- [Required action]
The whole listing needs retyping exactly; keep the pictures out of it.

- [Exercise data]
★ ★ ★ ★

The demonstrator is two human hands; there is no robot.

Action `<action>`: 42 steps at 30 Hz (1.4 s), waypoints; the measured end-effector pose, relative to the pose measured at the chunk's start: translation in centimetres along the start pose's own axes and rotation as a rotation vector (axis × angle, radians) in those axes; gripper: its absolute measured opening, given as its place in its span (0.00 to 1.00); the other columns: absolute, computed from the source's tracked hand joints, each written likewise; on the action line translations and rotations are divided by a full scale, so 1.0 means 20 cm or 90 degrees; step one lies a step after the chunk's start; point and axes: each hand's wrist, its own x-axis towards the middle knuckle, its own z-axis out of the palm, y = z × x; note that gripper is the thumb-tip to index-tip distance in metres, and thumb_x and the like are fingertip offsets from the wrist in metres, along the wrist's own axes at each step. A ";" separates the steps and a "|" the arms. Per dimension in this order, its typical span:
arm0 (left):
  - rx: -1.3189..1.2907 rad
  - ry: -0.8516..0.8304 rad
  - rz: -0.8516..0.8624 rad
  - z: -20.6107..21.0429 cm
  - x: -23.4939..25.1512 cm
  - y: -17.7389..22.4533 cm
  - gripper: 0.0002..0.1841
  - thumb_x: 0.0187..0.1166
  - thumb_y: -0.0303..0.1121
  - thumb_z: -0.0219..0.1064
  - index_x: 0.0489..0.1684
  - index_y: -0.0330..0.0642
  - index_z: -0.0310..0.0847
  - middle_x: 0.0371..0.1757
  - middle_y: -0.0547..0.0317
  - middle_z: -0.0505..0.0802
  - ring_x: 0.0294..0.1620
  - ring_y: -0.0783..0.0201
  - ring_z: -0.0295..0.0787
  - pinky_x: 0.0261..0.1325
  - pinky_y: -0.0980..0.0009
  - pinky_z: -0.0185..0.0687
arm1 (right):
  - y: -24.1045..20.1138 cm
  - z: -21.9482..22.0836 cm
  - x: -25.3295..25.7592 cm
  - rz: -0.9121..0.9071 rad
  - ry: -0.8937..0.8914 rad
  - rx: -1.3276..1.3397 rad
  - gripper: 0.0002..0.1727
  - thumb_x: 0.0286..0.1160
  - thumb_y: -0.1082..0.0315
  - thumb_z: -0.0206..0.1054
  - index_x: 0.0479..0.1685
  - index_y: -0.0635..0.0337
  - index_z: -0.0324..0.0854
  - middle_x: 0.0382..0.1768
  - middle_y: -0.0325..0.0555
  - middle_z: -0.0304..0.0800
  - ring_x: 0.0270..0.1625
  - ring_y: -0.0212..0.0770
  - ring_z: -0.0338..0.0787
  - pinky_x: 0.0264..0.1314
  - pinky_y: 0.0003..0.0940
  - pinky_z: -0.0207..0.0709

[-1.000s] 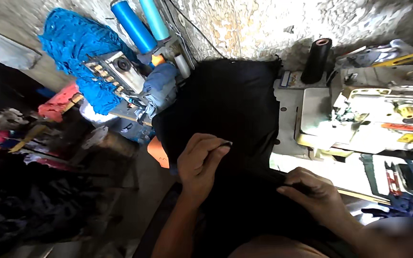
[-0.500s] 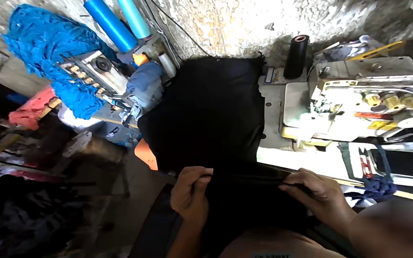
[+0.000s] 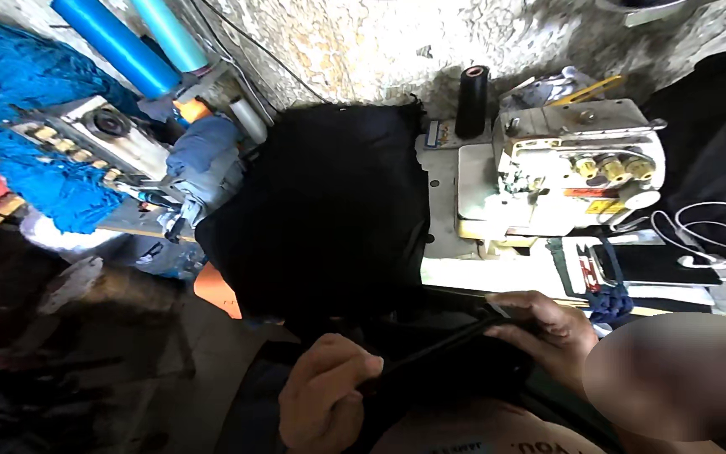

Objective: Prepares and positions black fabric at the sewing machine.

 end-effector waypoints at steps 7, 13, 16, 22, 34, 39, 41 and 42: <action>-0.031 0.020 -0.038 0.02 0.01 -0.01 0.11 0.91 0.43 0.57 0.49 0.53 0.86 0.47 0.80 0.90 0.50 0.87 0.85 0.54 0.89 0.78 | 0.01 -0.05 0.03 0.000 -0.066 -0.038 0.13 0.77 0.56 0.72 0.34 0.55 0.91 0.34 0.35 0.91 0.50 0.23 0.85 0.61 0.17 0.73; -0.037 0.066 -0.094 0.00 -0.01 -0.05 0.11 0.90 0.44 0.59 0.50 0.59 0.89 0.47 0.87 0.92 0.50 0.88 0.87 0.54 0.88 0.80 | 0.03 -0.04 0.04 0.015 -0.184 0.089 0.13 0.82 0.62 0.67 0.42 0.65 0.89 0.36 0.41 0.84 0.44 0.16 0.80 0.50 0.07 0.71; -0.074 0.085 -0.127 0.01 -0.03 -0.08 0.10 0.88 0.43 0.61 0.51 0.61 0.91 0.48 0.87 0.94 0.50 0.88 0.88 0.54 0.88 0.81 | 0.04 -0.02 0.02 -0.001 -0.159 0.043 0.14 0.83 0.62 0.67 0.41 0.65 0.89 0.36 0.43 0.91 0.42 0.17 0.84 0.49 0.08 0.74; -0.080 0.080 -0.145 0.06 -0.06 -0.10 0.10 0.88 0.44 0.61 0.50 0.60 0.90 0.48 0.88 0.93 0.52 0.88 0.87 0.57 0.88 0.80 | 0.05 0.00 -0.02 -0.038 -0.069 -0.098 0.15 0.83 0.59 0.66 0.36 0.64 0.88 0.30 0.46 0.92 0.34 0.22 0.86 0.41 0.11 0.73; -0.096 0.013 -0.087 0.09 -0.10 -0.06 0.11 0.91 0.43 0.57 0.51 0.55 0.86 0.50 0.83 0.90 0.52 0.87 0.85 0.56 0.89 0.79 | 0.09 0.00 -0.10 0.039 0.013 -0.053 0.13 0.80 0.62 0.69 0.37 0.66 0.89 0.32 0.42 0.94 0.38 0.12 0.85 0.47 0.05 0.74; -0.111 0.021 -0.110 0.13 -0.11 -0.06 0.11 0.91 0.43 0.57 0.51 0.56 0.86 0.50 0.84 0.91 0.53 0.87 0.85 0.57 0.88 0.79 | 0.11 0.01 -0.11 0.025 0.044 -0.112 0.14 0.80 0.61 0.69 0.36 0.66 0.88 0.29 0.45 0.94 0.35 0.16 0.87 0.45 0.08 0.74; -0.108 0.040 -0.126 0.14 -0.11 -0.08 0.11 0.91 0.44 0.57 0.51 0.57 0.87 0.49 0.85 0.92 0.53 0.87 0.86 0.58 0.88 0.79 | 0.12 0.02 -0.12 0.008 0.048 -0.151 0.15 0.80 0.60 0.68 0.34 0.65 0.88 0.27 0.46 0.93 0.32 0.20 0.87 0.41 0.11 0.75; -0.103 0.046 -0.134 0.14 -0.11 -0.09 0.11 0.90 0.44 0.58 0.50 0.58 0.87 0.49 0.86 0.92 0.53 0.87 0.86 0.58 0.88 0.79 | 0.12 0.02 -0.12 0.003 0.045 -0.166 0.15 0.81 0.60 0.68 0.34 0.64 0.88 0.26 0.46 0.92 0.31 0.22 0.87 0.40 0.12 0.74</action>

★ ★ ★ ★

- [Exercise solution]
The demonstrator is two human hands; there is no robot.

Action `<action>`: 42 steps at 30 Hz (1.4 s), waypoints; the measured end-effector pose, relative to the pose measured at the chunk's start: translation in centimetres along the start pose's own axes and rotation as a rotation vector (axis × angle, radians) in those axes; gripper: its absolute measured opening, given as its place in its span (0.00 to 1.00); the other columns: absolute, computed from the source's tracked hand joints, each written likewise; on the action line translations and rotations are divided by a full scale, so 1.0 means 20 cm or 90 degrees; step one lies a step after the chunk's start; point and axes: each hand's wrist, its own x-axis towards the middle knuckle, its own z-axis out of the palm, y = z × x; note that gripper is the thumb-tip to index-tip distance in metres, and thumb_x and the like are fingertip offsets from the wrist in metres, along the wrist's own axes at each step. A ";" separates the steps and a "|" the arms. Per dimension in this order, its typical span:
arm0 (left):
  - rx: -1.3189..1.2907 rad
  - ry: -0.8516..0.8304 rad
  - rz: -0.8516..0.8624 rad
  - z: -20.6107..21.0429 cm
  - x: -23.4939..25.1512 cm
  - y: -17.7389..22.4533 cm
  - gripper: 0.0002..0.1841
  - thumb_x: 0.0187..0.1166
  - thumb_y: -0.0303..0.1121
  - thumb_z: -0.0219..0.1064
  - index_x: 0.0489..0.1684
  - index_y: -0.0330..0.0642
  - index_z: -0.0310..0.0847
  - middle_x: 0.0371..0.1757
  - middle_y: -0.0547..0.0317
  - middle_z: -0.0505..0.0802
  - ring_x: 0.0294..0.1620
  - ring_y: -0.0783..0.0201
  - ring_z: -0.0295..0.0787
  - pinky_x: 0.0261..0.1325
  - pinky_y: -0.0980..0.0009
  - pinky_z: -0.0185..0.0687
arm1 (right):
  - y: -24.1045..20.1138 cm
  - z: -21.9482..22.0836 cm
  - x: -25.3295..25.7592 cm
  - rz: -0.9121..0.9071 rad
  - ry: -0.8937..0.8914 rad
  - rx: -1.3276..1.3397 rad
  - gripper: 0.0002..0.1727
  - thumb_x: 0.0286..0.1160
  - thumb_y: -0.1082..0.0315
  - thumb_z: -0.0206..0.1054
  - index_x: 0.0479..0.1685
  - index_y: -0.0635..0.0337
  - index_z: -0.0324..0.0854
  - middle_x: 0.0382..0.1768
  - middle_y: -0.0325..0.0555
  - middle_z: -0.0304..0.0800
  - ring_x: 0.0270..0.1625
  - ring_y: -0.0212..0.0770
  - ring_z: -0.0338..0.0787
  - pinky_x: 0.0264..0.1314
  - pinky_y: 0.0003..0.0940
  - pinky_z: -0.0207..0.0709

[-1.000s] 
[-0.500s] 
[+0.000s] 

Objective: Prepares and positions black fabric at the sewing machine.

 end-effector waypoints at steps 7, 13, 16, 22, 34, 39, 41 and 42: <action>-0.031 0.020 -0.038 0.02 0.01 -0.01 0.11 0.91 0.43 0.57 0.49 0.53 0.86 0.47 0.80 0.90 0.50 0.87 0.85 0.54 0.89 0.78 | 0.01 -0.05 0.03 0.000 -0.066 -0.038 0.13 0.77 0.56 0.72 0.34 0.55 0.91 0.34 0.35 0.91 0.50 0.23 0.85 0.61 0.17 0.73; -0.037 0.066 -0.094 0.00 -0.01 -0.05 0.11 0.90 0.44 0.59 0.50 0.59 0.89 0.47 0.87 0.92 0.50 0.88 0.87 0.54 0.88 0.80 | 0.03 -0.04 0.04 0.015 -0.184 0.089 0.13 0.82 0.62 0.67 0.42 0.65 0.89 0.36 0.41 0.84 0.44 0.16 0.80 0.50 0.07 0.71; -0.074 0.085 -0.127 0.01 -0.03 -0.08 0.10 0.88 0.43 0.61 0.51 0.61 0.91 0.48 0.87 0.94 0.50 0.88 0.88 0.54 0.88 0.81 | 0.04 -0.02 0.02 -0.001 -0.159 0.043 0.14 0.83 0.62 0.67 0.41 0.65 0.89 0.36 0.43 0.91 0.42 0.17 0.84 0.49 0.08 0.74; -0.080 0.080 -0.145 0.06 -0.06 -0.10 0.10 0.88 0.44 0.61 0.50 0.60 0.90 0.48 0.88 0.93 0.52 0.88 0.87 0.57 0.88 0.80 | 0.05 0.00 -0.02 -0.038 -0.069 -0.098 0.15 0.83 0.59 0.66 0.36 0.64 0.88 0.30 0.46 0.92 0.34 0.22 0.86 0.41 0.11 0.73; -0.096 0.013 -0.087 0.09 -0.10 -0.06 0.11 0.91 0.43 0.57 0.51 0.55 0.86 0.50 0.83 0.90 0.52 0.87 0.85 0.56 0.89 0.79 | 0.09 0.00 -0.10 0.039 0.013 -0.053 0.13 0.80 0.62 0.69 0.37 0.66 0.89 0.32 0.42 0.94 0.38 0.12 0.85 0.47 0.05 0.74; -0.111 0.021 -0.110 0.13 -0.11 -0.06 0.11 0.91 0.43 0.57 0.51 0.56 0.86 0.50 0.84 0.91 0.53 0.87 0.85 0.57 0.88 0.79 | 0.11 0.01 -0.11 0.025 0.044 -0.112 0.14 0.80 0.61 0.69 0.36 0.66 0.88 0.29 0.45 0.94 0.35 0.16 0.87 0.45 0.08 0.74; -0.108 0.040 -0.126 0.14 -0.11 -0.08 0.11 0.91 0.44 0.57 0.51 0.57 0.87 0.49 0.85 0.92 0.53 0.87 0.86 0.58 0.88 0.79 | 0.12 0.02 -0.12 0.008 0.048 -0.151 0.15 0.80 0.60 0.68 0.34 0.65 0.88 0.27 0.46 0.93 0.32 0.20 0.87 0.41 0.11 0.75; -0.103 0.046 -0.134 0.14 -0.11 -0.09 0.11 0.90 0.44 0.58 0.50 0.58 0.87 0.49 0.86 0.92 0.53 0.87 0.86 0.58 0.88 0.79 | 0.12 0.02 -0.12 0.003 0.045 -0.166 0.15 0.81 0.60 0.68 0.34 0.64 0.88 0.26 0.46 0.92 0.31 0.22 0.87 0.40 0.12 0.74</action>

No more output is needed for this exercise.